In a lot of Web 2.0 companies, MySQL is the first choice of RDBMS. But MySQL is not good at data warehouse. Not only it is much more difficult to scale out than RAC and Greenplum are, but also the parser module inside MySQL is not as delicate as ORACLE. That’s the same reason we cannot use MongoDB or other NoSQL database for data warehouse. How to glue RDBMS and ETL perfectly in a cheap way is very interesting to a DBA.
There are several import parts in this architect:
- We have a lot of MySQL running in EC2 instances. Most of them are Percona MySQL 5.5.
- Each master node has 2 or 3 slaves currently, which enables us to scale out beyond the capacity of a single database deployment for read-heavy database workloads.
- Xtrabackup takes care of MySQL backup as a crontab job. To ensure safety of backup files, we use HDFS to store them. Daily backup files will be kept for one week.
- The HDFS used for storing backup files is a part of Hadoop.
- Hadoop cluster is composed of primary/secondary namenodes and several datanodes.
- Each datanode has several EBS volumes. And each EBS volume has 500 GB capacity.

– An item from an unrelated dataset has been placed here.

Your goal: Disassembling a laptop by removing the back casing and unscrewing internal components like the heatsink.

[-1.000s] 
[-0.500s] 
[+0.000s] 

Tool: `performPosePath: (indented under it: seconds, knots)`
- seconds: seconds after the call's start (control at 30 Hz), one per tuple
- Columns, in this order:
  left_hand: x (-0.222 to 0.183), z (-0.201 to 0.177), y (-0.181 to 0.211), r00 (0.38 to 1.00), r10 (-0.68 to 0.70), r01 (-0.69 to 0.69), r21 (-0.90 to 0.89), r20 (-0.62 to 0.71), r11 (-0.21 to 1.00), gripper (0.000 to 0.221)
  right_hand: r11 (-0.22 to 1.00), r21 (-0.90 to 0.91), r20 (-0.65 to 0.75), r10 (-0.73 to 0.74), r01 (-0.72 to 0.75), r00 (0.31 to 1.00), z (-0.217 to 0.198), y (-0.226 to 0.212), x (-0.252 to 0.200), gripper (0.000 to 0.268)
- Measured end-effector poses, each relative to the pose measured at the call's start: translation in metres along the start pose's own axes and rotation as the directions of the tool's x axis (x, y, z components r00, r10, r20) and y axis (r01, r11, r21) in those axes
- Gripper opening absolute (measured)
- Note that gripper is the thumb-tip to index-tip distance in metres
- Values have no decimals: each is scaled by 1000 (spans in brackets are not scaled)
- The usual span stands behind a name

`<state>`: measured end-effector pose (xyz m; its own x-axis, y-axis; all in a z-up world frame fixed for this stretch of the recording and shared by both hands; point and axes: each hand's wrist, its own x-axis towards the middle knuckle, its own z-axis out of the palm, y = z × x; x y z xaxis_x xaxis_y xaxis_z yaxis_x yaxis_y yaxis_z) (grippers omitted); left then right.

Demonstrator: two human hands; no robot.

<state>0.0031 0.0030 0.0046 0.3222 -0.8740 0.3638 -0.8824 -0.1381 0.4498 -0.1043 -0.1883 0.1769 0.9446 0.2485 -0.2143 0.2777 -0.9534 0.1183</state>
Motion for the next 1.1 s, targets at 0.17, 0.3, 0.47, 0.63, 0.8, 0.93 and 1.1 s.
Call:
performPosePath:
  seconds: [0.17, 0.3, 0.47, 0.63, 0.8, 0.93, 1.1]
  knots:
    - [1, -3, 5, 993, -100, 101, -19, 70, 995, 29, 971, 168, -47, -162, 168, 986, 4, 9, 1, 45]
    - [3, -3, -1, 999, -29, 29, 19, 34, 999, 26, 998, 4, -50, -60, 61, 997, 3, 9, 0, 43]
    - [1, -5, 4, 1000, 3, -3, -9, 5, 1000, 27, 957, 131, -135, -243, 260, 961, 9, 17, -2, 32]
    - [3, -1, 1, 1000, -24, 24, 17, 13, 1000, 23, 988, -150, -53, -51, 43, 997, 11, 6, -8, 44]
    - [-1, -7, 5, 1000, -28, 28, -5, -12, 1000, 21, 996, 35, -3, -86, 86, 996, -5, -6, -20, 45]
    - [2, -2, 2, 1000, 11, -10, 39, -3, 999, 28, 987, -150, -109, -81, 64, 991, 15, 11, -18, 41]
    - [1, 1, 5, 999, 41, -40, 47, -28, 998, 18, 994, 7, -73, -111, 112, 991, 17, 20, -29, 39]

- Backup only takes up a small part of Hadoop’s capacity. To fully use it, we plan to use map/reduce too.
- Map/reduce provided by Hadoop suits analytic jobs very well, but it also requires a lot java programming work. To avoid this problem, we employ Hive to do coding for us.
- Hive is installed in the Hadoop nodes.
- Hive takes care of the presentation of data in Hadoop. But we need a convenient tool to load data from MySQL into Hadoop. This job is much more complicated than to copy backup files into HDFS.
- Sqoop can copy schema from MySQL to Hive easily, and it takes little work to import data into Hadoop.
- Application servers generate lots of information which is too much for MySQL to store, and save it in local disks.
- Before rotating the application log files, parser scripts will extract useful information and format it into a readable text file, then upload to Hadoop.
- After that, parser scripts will create a new table or partition in Hive and bind the text file to it.